What this task involves: Among the records below, find the line that has "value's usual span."; from there, give the lines again exactly, and stop after the line that has "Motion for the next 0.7".

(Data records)
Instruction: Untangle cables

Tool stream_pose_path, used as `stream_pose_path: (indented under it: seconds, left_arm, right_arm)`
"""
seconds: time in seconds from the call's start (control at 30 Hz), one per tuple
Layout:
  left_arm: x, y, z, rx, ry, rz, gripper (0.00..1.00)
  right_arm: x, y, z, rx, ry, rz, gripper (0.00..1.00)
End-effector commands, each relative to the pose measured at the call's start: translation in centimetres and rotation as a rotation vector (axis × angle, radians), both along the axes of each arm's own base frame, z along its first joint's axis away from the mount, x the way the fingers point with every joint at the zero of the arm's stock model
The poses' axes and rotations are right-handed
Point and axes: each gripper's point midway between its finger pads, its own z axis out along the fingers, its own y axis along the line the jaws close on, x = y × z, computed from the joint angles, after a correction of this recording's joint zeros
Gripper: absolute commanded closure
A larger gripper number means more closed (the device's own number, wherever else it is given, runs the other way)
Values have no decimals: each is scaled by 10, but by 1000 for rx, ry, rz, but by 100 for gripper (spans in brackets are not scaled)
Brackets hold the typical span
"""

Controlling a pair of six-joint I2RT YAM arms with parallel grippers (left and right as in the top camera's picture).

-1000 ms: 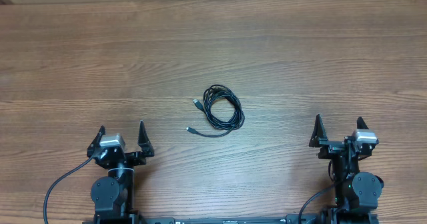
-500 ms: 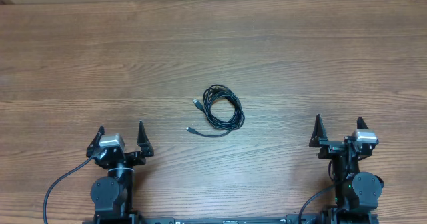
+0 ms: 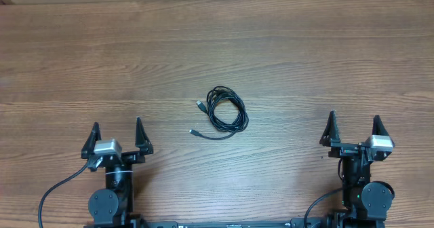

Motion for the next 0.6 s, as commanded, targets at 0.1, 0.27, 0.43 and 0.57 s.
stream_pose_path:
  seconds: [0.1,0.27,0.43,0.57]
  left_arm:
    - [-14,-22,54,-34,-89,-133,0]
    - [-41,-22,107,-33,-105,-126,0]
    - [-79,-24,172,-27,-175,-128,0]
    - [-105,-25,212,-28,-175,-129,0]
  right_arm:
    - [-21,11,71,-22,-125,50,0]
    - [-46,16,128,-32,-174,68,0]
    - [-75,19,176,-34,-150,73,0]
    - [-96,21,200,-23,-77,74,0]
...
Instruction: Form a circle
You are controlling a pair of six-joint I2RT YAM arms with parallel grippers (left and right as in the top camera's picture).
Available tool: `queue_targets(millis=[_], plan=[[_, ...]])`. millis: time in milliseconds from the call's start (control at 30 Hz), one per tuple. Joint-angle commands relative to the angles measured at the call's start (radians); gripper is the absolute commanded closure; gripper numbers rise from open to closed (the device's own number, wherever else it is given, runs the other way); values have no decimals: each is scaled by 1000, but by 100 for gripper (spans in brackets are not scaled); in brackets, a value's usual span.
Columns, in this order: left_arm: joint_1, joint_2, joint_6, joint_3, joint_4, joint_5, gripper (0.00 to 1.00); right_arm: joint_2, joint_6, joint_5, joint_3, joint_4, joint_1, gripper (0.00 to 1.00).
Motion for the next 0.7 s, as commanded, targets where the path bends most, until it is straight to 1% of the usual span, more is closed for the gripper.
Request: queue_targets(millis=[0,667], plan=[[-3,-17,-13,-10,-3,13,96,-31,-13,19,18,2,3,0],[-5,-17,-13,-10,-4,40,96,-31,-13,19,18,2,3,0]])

Completed exercise:
Available tool: `queue_targets(millis=[_], plan=[[_, ...]])`. millis: time in milliseconds from the call's start (control at 30 Hz), one per tuple. Joint-angle commands relative to the angles measured at the call's start (radians); gripper is the absolute commanded closure; gripper numbers rise from open to closed (the device's own number, wherever else it is given, runs the other way); values have no decimals: each is scaled by 1000, but by 100 for gripper (spans in brackets are not scaled); in brackets, a value's usual span.
Columns, in this order: left_arm: joint_1, joint_2, joint_6, joint_3, joint_4, joint_5, gripper (0.00 to 1.00); right_arm: joint_2, joint_6, joint_5, joint_3, joint_4, joint_1, gripper (0.00 to 1.00).
Motion for the next 0.7 s, as commanded, targets where the path bends most, until it is straight to 1% of the usual span, more is closed for the gripper.

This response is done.